FIG. 3 is an explanatory flow diagram illustrating the main steps of the robot control method. First, the operation of the robot 10 is started, and the movement paths of the arms 44 and 49 generated by the movement path generation unit 62 are determined (S1). The movement path includes a work movement path for performing actual work and a retreat movement path when an abnormality of the first encoder 42 or the second encoder 48 is detected.

  The work movement path is a movement path for actual work based on a work program taught in advance, and the robot 10 is controlled based on the detection signal of the first encoder 42 or the second encoder 48 so as to follow this movement path. The The retract drive path is a path that moves from a position where an abnormality is detected to a predetermined position, and selects a path that is as short as possible.

  Subsequently, it is determined whether there is an abnormality detected in the first encoder 42 or the second encoder 48 (S2). Abnormality is detected when the detection value of the first encoder 42 or the second encoder 48 is a value that is not normally possible or when a value deviating from the determined movement path is detected (that is, a failure has occurred). Is determined. The detection timing is sequentially performed in accordance with the detection resolution of the first encoder 42 and the second encoder 48 during the operation of the robot 10.

  If no abnormality is detected (NO), the instructed work operation is continued (S3). Then, it is determined whether the predetermined movement has been completed according to the movement route defined in the work program (S4). If it is determined that the predetermined movement has been completed (YES), the process proceeds to the next operation. If it is determined that the movement does not end (NO), steps S1 to S4 until the end are repeated.

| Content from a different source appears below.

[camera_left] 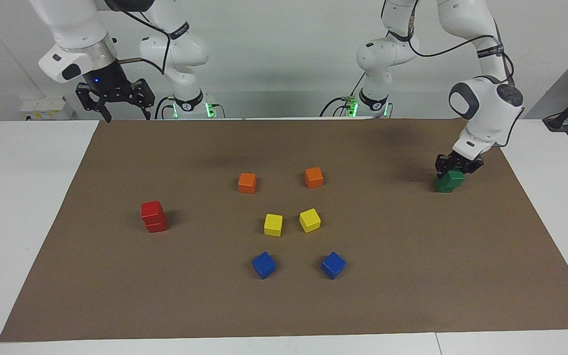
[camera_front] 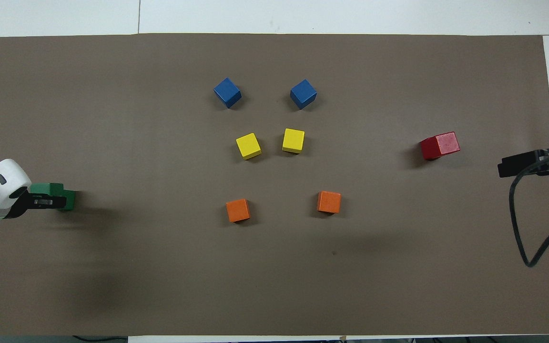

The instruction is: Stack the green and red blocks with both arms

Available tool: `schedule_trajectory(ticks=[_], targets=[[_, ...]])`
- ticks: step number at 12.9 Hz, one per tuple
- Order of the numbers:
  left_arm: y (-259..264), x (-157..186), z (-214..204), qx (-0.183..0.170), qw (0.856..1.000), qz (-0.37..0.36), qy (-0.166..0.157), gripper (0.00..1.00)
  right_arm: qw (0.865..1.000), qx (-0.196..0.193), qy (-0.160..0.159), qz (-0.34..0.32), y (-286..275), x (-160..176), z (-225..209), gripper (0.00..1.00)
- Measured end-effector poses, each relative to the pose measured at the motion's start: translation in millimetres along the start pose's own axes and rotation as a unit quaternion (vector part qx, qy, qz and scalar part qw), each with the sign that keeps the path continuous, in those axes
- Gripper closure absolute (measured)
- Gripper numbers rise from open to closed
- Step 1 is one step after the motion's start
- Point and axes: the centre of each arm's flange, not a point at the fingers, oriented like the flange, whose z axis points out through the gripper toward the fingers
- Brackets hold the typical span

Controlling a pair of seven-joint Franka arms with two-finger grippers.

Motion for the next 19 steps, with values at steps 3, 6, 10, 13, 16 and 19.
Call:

  When an abnormality is detected in the abnormality detection step (S2) (YES), a retreat movement route is determined (S10). The retreat movement route determines a route from the position where the abnormality is detected to a predetermined retraction position, and it is desirable to select a route that is shortened as much as possible. The retreat movement path is a movement path in which the arm 44 and the arm 49 (including the hand portion 53) avoid an object that obstructs movement of a work, a jig, or the like within the movable range of the arms 44 and 49. Select. In addition, when there is a worker's work area within the movable range of the arms 44 and 49, and there is a shared work area with the robot 10 along with other robots, this shared work area also becomes an obstacle. Therefore, a retreat movement route that avoids these work areas is selected. In addition, when another attached robot uses a camera, an area that does not block the visual field of the camera is set as a retreat movement path.

  Next, when it is determined that one of the first encoder 42 or the second encoder 48 has failed, the angular velocity and angle of the failed encoder are calculated using the gyro sensor 50 and the non-failed encoder in order to retreat. (S11). This calculation is performed by a method of calculating the rotation angle of the motor 41 or the motor 47 during the retraction movement by integrating the angular velocities detected using the gyro sensor 50.

The parameters for performing this calculation process are shown below.
θ _m1 : the angular velocity of the motor 41 calculated from the angle detected by the first encoder 42.
θ _m2 : Angular velocity of the motor 47 calculated from the angle detected by the second encoder 48.
ω _m1 : An angular velocity of the motor 41 calculated by approximating the angle detected by the first encoder 42.
ω _m2 : Angular velocity of the motor 47 calculated by approximating the angle detected by the second encoder 48.
N ₁ : Reduction ratio of the first reduction gear 43.
N ₂ : Reduction ratio of the second reduction gear 46.
ω _g : Angular velocity of the gyro sensor 50.
And

First, the angular velocity ω _m1 ′ and the rotation angle θ _m1 ′ of the motor 41 when the first encoder 42 fails are expressed by the following equations.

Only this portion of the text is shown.